I would like the listing below retyped exactly, line by line.
'''
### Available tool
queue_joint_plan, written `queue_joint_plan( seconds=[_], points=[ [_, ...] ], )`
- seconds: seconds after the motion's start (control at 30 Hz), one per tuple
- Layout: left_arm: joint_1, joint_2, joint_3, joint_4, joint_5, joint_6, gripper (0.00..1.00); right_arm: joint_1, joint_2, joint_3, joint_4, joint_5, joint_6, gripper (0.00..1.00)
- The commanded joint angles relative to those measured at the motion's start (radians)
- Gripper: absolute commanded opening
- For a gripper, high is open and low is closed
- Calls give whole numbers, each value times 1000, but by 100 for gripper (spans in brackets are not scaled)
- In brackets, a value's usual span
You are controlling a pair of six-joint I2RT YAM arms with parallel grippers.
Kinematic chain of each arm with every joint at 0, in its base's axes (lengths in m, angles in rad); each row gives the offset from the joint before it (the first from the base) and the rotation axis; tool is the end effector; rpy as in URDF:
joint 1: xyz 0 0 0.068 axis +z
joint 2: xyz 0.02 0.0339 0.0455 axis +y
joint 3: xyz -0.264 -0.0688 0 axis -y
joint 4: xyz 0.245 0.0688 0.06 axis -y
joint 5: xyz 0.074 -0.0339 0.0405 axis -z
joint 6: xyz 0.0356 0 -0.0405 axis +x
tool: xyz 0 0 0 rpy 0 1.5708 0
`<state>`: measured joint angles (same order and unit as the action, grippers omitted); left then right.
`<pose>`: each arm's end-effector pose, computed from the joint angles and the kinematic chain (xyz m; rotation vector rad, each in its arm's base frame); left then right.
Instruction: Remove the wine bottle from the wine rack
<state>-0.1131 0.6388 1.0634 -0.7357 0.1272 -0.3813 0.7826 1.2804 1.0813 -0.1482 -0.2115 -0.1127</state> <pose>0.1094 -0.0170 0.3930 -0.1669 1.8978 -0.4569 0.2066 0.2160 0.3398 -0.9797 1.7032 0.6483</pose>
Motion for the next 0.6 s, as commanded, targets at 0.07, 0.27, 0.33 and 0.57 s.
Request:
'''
» **Written solution**:
### Available tool
queue_joint_plan, written `queue_joint_plan( seconds=[_], points=[ [_, ...] ], )`
- seconds: seconds after the motion's start (control at 30 Hz), one per tuple
- Layout: left_arm: joint_1, joint_2, joint_3, joint_4, joint_5, joint_6, gripper (0.00..1.00); right_arm: joint_1, joint_2, joint_3, joint_4, joint_5, joint_6, gripper (0.00..1.00)
- The commanded joint angles relative to those measured at the motion's start (radians)
- Gripper: absolute commanded opening
- For a gripper, high is open and low is closed
- Calls give whole numbers, each value times 1000, but by 100 for gripper (spans in brackets are not scaled)
- In brackets, a value's usual span
You are controlling a pair of six-joint I2RT YAM arms with parallel grippers.
Kinematic chain of each arm with every joint at 0, in its base's axes (lengths in m, angles in rad); each row gives the offset from the joint before it (the first from the base) and the rotation axis; tool is the end effector; rpy as in URDF:
joint 1: xyz 0 0 0.068 axis +z
joint 2: xyz 0.02 0.0339 0.0455 axis +y
joint 3: xyz -0.264 -0.0688 0 axis -y
joint 4: xyz 0.245 0.0688 0.06 axis -y
joint 5: xyz 0.074 -0.0339 0.0405 axis -z
joint 6: xyz 0.0356 0 -0.0405 axis +x
tool: xyz 0 0 0 rpy 0 1.5708 0
`<state>`: measured joint angles (same order and unit as the action, grippers omitted); left then right.
`<pose>`: each arm's end-effector pose, computed from the joint angles and the kinematic chain (xyz m; rotation vector rad, each in its arm's base frame); left then right.
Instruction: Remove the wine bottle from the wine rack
<state>-0.1131 0.6388 1.0634 -0.7357 0.1272 -0.3813 0.7826 1.2804 1.0813 -0.1482 -0.2115 -0.1127</state> <pose>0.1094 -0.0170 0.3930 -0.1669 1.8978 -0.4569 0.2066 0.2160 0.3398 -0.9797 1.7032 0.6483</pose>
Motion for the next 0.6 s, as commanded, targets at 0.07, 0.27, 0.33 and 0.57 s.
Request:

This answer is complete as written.